* [Work instruction]:
From the data below, return the exact lines starting at the line containing "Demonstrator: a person" and ending at the line containing "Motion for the", both included, and nothing else.

* [Data below]:
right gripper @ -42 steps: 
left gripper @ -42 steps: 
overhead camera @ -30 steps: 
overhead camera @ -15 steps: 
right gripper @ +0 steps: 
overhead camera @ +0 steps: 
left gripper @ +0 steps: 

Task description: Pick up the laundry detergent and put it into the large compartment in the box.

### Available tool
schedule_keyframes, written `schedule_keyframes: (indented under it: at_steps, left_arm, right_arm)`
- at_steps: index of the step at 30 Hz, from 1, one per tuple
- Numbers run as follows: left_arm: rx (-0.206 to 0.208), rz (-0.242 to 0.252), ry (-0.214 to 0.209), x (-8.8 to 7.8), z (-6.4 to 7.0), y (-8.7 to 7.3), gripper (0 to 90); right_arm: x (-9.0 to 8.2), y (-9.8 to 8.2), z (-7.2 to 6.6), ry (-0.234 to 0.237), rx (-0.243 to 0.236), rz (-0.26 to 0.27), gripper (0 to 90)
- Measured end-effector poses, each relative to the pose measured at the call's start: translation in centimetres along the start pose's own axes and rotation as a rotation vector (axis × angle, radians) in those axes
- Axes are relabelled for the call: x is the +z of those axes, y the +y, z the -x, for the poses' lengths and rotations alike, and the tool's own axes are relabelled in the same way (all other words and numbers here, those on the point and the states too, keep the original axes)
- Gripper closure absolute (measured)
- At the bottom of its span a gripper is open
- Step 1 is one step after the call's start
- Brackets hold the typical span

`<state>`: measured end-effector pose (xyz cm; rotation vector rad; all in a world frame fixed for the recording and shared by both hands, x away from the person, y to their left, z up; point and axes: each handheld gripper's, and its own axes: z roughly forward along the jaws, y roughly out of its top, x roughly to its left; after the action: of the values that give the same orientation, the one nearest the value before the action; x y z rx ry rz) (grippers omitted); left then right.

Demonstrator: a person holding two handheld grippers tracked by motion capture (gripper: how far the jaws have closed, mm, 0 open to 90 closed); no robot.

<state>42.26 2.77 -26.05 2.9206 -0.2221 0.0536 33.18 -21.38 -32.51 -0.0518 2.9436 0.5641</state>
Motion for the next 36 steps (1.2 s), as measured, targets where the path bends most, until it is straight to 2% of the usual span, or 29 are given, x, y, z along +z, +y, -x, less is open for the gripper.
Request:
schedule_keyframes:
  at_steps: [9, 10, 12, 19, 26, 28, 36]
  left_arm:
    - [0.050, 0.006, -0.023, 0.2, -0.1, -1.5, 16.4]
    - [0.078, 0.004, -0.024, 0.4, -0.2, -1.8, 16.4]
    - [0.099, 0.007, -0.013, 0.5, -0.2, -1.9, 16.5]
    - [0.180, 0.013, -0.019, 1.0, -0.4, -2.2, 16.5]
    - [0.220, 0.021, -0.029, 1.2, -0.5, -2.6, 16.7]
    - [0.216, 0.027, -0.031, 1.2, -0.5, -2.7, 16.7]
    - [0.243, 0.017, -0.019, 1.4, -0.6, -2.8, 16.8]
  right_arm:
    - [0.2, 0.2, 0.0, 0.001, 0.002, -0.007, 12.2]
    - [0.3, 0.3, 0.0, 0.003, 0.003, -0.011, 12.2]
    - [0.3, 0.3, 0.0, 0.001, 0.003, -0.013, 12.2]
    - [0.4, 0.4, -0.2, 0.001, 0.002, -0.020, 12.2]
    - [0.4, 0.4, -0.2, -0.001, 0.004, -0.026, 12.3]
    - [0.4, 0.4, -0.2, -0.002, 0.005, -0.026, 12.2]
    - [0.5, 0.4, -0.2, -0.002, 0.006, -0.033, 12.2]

* [Your solution]:
Demonstrator: a person holding two handheld grippers tracked by motion capture (gripper: how far the jaws have closed, mm, 0 open to 90 closed); no robot.

<state>42.26 2.77 -26.05 2.9206 -0.2221 0.0536 33.18 -21.38 -32.51 -0.0518 2.9436 0.5641</state>
Motion for the next 36 steps (1.2 s), as measured, targets where the path bends most, until it is straight to 2% of the usual span, or 29 are given, x, y, z along +z, +y, -x, less is open for the gripper.

The exercise is complete as it stands.